→ **WHAT TO PRODUCE**
When you reach the line in the listing below that contains "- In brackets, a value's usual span", begin returning lines exactly as written, and stop after the line that contains "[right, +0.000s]". Return no other lines.

→ **GIVEN DATA**

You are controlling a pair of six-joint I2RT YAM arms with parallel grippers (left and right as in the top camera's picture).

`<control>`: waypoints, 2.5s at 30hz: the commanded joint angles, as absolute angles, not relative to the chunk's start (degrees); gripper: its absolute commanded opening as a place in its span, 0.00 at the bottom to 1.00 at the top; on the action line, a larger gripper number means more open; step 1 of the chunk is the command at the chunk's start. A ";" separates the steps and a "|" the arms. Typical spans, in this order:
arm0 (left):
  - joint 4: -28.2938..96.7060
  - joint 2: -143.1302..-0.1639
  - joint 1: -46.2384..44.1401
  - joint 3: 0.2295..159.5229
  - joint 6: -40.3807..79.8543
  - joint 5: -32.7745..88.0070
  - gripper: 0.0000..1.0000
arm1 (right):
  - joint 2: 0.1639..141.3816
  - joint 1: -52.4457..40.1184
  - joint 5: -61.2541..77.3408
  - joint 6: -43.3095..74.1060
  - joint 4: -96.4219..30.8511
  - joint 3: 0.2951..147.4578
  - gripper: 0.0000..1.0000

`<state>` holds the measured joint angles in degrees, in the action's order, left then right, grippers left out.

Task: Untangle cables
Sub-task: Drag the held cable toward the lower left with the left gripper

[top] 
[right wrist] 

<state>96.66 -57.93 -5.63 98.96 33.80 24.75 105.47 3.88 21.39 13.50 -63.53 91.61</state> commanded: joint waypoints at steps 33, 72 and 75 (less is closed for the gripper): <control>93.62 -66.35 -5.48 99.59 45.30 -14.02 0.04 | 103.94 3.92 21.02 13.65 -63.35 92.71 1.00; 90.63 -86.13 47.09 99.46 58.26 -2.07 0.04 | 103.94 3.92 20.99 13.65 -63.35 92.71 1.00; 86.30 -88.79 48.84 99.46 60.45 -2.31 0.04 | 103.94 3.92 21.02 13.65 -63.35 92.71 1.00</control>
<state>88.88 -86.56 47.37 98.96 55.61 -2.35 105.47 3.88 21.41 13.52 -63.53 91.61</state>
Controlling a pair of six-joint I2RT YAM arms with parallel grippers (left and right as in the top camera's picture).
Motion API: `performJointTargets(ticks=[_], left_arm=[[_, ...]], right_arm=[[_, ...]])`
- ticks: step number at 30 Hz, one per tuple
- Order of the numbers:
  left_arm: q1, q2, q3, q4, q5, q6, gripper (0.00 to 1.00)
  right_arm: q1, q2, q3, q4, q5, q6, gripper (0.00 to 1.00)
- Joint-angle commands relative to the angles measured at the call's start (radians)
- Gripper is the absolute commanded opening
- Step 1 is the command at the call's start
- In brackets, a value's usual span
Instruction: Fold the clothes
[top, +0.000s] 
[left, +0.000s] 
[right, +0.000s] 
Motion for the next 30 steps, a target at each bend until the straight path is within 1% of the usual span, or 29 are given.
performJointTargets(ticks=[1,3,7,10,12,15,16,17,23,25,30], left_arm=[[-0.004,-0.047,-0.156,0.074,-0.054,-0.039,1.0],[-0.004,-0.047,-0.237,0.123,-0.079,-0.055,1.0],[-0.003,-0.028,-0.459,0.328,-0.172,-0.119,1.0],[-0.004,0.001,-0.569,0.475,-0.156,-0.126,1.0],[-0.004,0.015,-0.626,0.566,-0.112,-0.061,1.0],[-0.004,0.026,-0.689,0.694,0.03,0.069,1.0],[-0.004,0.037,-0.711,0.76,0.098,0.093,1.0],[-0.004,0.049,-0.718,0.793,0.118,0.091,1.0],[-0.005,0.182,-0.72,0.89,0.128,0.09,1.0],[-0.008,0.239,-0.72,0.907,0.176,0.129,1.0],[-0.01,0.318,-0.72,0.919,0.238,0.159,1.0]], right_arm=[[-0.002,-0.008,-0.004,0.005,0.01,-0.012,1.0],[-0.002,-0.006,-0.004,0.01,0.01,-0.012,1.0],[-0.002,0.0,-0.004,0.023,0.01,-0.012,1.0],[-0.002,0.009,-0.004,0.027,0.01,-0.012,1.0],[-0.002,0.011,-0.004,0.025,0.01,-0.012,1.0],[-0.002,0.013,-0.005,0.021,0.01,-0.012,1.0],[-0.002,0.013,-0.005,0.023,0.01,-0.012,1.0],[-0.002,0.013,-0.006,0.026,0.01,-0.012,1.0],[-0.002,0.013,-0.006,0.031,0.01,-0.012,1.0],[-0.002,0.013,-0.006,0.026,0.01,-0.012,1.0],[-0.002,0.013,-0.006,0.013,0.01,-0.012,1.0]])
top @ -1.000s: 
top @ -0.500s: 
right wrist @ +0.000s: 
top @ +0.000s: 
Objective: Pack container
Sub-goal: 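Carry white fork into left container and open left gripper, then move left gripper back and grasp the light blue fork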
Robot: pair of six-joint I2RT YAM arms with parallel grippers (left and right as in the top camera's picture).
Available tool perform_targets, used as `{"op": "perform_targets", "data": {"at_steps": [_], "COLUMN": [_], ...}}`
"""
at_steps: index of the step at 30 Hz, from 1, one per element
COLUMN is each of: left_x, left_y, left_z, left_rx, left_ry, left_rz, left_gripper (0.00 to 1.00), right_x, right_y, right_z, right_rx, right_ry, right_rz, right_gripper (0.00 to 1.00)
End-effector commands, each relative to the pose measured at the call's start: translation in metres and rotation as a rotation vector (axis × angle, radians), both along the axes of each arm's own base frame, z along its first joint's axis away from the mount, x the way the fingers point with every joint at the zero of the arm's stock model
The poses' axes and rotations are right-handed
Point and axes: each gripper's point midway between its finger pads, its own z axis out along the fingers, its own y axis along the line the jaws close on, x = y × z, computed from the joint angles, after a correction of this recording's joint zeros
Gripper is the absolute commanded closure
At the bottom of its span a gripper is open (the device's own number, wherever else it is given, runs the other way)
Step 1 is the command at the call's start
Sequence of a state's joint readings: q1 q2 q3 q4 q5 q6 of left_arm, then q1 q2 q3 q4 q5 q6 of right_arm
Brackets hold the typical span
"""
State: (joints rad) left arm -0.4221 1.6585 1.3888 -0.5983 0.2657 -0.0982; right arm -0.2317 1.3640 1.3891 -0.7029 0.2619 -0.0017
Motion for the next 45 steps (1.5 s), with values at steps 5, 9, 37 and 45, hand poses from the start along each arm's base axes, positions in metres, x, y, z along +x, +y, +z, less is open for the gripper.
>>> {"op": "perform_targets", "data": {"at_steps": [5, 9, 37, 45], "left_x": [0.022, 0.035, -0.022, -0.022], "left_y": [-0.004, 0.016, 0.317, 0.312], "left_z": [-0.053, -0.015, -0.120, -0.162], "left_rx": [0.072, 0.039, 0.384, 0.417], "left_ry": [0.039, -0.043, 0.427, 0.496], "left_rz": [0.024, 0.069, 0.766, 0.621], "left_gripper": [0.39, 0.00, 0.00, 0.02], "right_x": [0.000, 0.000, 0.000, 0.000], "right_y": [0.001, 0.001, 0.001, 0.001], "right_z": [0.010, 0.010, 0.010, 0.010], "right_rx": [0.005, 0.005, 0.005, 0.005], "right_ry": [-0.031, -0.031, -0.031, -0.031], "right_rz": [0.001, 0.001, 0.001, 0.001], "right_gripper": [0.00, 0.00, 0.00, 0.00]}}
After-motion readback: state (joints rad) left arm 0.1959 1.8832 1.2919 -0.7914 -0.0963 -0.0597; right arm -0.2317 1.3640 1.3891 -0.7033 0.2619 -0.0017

→ **TASK RESULT**
- In brackets, a value's usual span
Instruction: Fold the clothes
[top, +0.000s] 
[left, +0.000s] 
[right, +0.000s] 

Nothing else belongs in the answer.